1.                  la question de savoir s’il y a des motifs raisonnables de croire que l’organisation en cause est, a été ou sera l’auteur d’un acte de terrorisme ou d’un acte visant au renversement d’un gouvernement par la force;

 

2.                  la question de savoir si l’individu est membre d’une organisation (au paragraphe 10).

 

[23]           Selon cette analyse, « le facteur temps n’est pas à prendre en compte » dans la décision relative à une organisation ou dans celle relative à l’appartenance d’un individu à une organisation (Al Yamani, précité, aux paragraphes 11 et 12). La Commission n’a pas à examiner la question de savoir si l’organisation a mis fin à ses actes de terrorisme et elle n’a pas à vérifier s’il existe une « correspondance […] entre la participation active comme membre de l’intéressé et la période pendant laquelle l’organisation se livrait à des actes terroristes ». (Al Yamani, précité, au para 12). Au surplus, pour l’application de l’alinéa 34(1)f), la question de savoir si une organisation se livre, s’est livrée ou se livrera à des actes de terrorisme est indépendante de l’appartenance de l’intéressé.

 

[24]           La justification de l’interprétation libérale de ces dispositions sur l’interdiction de territoire de la LIPR se trouve dans les mots du juge Rothstein dans Canada (Ministre de la Citoyenneté et de l’Immigration) c. Singh, (1998), 151 F.T.R. 101, 44 Imm. L.R. (2d) 309 (C.F. 1re inst.) au paragraphe 52.  Se référant aux dispositions presque identiques dans la loi antérieure, il écrit :

Les dispositions en cause traitent de la subversion et du terrorisme. Le contexte, en ce qui concerne la législation en matière d'immigration, est la sécurité publique et la sécurité nationale, soit les principales préoccupations du gouvernement. Il va sans dire que les organisations terroristes ne donnent pas de cartes de membres. Il n'existe aucun critère formel pour avoir qualité de membre et les membres ne sont donc pas facilement identifiables. Le ministre de la Citoyenneté et de l'Immigration peut, si cela n'est pas préjudiciable à l'intérêt national, exclure un individu de l'application de la division 19(1)f)(iii)(B). Je crois qu'il est évident que le législateur voulait que le mot " membre " soit interprété d'une façon libérale, sans restriction aucune. Je ne souscris pas à l'avis selon lequel une personne n'est pas un membre au sens de la disposition si elle a adhéré à l'organisation une fois que cette dernière a mis fin à ses activités terroristes. Si le fait qu'une personne est membre a peu d'importance, le ministre a le pouvoir discrétionnaire de l'exclure de l'application de la disposition.
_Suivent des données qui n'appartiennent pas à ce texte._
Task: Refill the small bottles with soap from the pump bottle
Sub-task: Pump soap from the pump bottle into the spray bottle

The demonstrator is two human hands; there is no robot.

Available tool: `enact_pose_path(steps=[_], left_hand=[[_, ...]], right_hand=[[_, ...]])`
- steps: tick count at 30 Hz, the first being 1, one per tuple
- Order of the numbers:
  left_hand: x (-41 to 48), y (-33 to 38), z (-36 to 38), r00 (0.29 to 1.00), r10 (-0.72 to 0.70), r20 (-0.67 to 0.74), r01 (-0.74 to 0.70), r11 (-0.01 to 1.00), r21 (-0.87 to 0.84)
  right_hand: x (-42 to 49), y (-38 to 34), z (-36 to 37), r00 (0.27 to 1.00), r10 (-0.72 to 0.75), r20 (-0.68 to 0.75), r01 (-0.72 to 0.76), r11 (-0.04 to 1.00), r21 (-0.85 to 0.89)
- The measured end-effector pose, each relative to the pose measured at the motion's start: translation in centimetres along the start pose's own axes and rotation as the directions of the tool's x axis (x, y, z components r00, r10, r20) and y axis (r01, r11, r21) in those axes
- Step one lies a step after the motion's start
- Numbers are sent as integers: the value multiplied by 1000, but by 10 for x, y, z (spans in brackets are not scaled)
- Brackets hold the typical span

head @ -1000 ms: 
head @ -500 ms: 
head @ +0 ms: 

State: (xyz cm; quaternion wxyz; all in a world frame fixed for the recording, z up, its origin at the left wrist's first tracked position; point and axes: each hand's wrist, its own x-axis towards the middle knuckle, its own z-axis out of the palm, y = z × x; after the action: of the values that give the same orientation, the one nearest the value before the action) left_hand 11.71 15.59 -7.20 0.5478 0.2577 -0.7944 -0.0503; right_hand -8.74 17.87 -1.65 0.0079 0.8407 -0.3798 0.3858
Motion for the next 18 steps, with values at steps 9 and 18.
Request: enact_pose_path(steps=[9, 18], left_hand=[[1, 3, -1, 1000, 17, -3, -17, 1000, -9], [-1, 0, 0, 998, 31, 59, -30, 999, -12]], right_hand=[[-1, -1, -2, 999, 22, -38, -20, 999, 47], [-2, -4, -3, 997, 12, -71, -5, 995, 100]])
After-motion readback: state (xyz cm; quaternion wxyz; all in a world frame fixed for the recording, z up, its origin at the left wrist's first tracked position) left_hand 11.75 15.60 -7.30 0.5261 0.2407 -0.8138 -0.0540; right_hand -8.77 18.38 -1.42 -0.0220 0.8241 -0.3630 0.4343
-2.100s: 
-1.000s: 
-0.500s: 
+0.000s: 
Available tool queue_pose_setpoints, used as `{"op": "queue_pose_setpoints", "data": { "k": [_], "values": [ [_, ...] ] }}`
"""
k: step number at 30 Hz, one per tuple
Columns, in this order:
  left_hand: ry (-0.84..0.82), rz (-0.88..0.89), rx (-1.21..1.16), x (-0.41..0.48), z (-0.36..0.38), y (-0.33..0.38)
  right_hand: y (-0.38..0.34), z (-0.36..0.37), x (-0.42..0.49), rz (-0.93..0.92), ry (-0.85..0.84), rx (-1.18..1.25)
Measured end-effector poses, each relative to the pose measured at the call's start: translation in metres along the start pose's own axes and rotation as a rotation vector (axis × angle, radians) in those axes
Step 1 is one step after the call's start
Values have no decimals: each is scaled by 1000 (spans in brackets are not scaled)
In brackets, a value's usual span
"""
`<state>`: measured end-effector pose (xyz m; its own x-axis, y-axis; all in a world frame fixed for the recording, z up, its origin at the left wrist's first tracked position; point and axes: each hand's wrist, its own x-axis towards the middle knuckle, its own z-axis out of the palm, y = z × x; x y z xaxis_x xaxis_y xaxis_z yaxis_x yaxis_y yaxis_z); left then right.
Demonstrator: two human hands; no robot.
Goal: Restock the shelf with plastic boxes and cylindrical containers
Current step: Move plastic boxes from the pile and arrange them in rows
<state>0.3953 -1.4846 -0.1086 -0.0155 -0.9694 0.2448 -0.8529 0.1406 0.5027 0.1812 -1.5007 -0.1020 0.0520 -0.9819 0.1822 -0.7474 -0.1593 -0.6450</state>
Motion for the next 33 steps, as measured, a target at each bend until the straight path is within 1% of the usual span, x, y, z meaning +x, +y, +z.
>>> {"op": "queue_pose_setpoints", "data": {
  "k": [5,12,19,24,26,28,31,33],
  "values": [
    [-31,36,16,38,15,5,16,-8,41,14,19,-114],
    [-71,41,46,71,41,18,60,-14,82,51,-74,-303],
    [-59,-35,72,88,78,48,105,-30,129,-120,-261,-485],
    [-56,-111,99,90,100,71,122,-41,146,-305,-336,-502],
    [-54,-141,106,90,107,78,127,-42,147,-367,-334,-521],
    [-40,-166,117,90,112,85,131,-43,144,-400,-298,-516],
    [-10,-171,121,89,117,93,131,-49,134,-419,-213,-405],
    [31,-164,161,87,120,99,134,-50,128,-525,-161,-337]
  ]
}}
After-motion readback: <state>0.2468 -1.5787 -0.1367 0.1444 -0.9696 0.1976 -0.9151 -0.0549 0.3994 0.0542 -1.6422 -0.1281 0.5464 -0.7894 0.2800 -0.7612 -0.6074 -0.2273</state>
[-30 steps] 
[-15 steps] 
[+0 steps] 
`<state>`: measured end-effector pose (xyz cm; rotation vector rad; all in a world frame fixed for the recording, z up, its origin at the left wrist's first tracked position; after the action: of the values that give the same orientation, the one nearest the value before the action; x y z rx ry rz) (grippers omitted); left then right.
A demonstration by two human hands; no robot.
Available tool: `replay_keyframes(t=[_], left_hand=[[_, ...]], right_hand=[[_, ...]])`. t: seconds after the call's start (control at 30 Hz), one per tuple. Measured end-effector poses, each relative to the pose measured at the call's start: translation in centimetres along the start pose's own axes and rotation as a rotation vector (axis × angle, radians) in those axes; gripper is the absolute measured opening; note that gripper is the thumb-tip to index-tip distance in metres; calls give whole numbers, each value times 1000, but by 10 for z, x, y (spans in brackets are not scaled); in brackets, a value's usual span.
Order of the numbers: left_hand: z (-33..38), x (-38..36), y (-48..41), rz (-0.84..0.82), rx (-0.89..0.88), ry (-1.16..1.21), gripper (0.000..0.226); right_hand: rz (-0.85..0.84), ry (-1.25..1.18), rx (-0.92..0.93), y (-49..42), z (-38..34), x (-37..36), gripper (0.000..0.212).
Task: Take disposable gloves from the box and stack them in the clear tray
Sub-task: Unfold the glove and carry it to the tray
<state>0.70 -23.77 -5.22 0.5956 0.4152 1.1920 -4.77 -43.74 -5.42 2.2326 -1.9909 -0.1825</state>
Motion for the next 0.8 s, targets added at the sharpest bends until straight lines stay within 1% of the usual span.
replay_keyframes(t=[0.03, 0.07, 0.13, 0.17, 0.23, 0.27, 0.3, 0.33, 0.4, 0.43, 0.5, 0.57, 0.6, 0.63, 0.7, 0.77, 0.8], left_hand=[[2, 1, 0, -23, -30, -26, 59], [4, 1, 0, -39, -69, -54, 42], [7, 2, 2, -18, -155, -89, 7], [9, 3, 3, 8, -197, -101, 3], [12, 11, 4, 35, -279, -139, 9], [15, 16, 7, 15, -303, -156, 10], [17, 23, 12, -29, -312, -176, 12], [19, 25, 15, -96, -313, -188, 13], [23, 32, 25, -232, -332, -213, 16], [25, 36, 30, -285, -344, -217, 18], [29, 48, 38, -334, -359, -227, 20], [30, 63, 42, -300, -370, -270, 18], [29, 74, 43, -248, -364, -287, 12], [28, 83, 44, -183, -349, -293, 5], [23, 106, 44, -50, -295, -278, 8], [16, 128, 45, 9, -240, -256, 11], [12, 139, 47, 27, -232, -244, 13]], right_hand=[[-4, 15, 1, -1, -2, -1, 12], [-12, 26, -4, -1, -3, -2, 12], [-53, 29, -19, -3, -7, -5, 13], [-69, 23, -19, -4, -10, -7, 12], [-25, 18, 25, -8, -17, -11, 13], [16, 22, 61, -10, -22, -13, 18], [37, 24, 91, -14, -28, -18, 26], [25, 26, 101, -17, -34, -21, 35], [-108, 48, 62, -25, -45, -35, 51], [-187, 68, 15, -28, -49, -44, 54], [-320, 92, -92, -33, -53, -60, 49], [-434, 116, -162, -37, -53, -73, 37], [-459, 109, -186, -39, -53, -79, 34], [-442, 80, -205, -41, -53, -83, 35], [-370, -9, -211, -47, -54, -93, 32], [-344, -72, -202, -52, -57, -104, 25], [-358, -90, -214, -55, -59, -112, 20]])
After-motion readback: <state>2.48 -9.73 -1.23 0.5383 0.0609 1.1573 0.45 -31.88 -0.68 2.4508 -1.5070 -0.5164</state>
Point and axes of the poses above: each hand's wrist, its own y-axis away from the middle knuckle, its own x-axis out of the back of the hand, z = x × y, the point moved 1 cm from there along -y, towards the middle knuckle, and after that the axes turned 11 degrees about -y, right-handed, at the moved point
[Non souligné dans l’original.]

 

[25]           De plus, au paragraphe 36 de Sittampalam (précité), le juge Linden a statué que le terme « organisation » devrait recevoir une « interprétation libérale, sans restriction ». De même, en traitant du terme « appartenance », la Cour d’appel a également souscrit à une interprétation libérale. En appliquant l’article 33 de la LIPR, le juge Linden a soutenu que « l’appartenance » n’était pas déterminée seulement en fonction de l’appartenance actuelle (Sittampalam, précité, au paragraphe 20).

À mon avis, le législateur devait vouloir que l’article 33 ait un certain sens. Le libellé de cette disposition est clair : une conclusion d’interdiction de territoire, laquelle est une conclusion portant sur une question de droit, peut être fondée sur une conclusion de fait concernant l’appartenance passée d’une personne à une organisation. En d’autres termes, le fait que l’appelant a été membre de la bande A.K. Kannan dans le passé − une conclusion de fait − peut servir de fondement à une conclusion de droit d’interdiction de territoire actuelle.

 

[26]           Ce raisonnement est applicable non seulement à l’article 37, mais aussi à l’article 34 de la LIPR (Sittamplam, précité, au paragraphe 26). Par conséquent, contrairement aux arguments de M. Gebreab, la Cour dans Sittampalam a privilégié une interprétation libérale en ce qui concerne l’appartenance et l’organisation – c’est-à-dire une interprétation qui ne se limite pas à la prise en considération du facteur temps ou aux changements dans l’organisation.

 

[27]           De plus, je me questionne également au sujet de l’incidence du « test » proposé par M. Gebreab sur l’interprétation de l’article 33 et de l’alinéa 34(1)f) de la LIPR. L’article 33 prévoit que les faits qui emportent interdiction de territoire en vertu de l’article 34 « sont […] appréciés sur la base de motifs raisonnables de croire qu’ils sont survenus, surviennent ou peuvent survenir ». Par ailleurs, selon l’alinéa 34(1)f), emporte interdiction de territoire le fait, pour l’étranger, d’être membre d’une organisation « dont il y a des motifs raisonnables de croire qu’elle est, a été ou sera l’auteur d’un acte visé aux alinéas a), b) ou c) ». Si elle avait conclu que le EPRP n’était pas une « organisation » parce que, au moment de l’appartenance de M. Gebreab, elle ne se livrait pas à des actes de terrorisme ou visant à renverser un gouvernement, la Commission aurait, en fait, éliminé les mots « sont survenus » de l’article 33, et les mots « a été […] l’auteur » de l’alinéa 34(1)f).

 

[28]           Comme il n’y a pas de facteurs obligatoires, la question est alors celle de savoir si la Commission, en tranchant les questions dont elle était saisie relativement au paragraphe 37(1), a posé les bonnes questions. Premièrement, les parties n’ont soulevé aucun doute devant la Commission quant à l’appartenance de M. Gebreab au EPRP; il a constamment reconnu ce fait. Il était par ailleurs incontesté que les actes du EPRP dans les années 1970 répondaient au critère d’une organisation terroriste ou subversive conformément au libellé des alinéas 34(1)b) et c) de la LIPR. Par conséquent, la seule question que la Commission avait à trancher concernait « l’organisation » connue sous le nom EPRP dans les années 1970 et « l’organisation » connue sous le nom EPRP dans les années 1980. À la page 4 de la décision, la Commission écrit :

Les parties ont contesté la nature du EPRP en tant qu'organisation, et la question importante était de déterminer si, à la fin des années 1970, le EPRP était la même organisation que le EPRP des années 1980. [Non souligné dans l’original.]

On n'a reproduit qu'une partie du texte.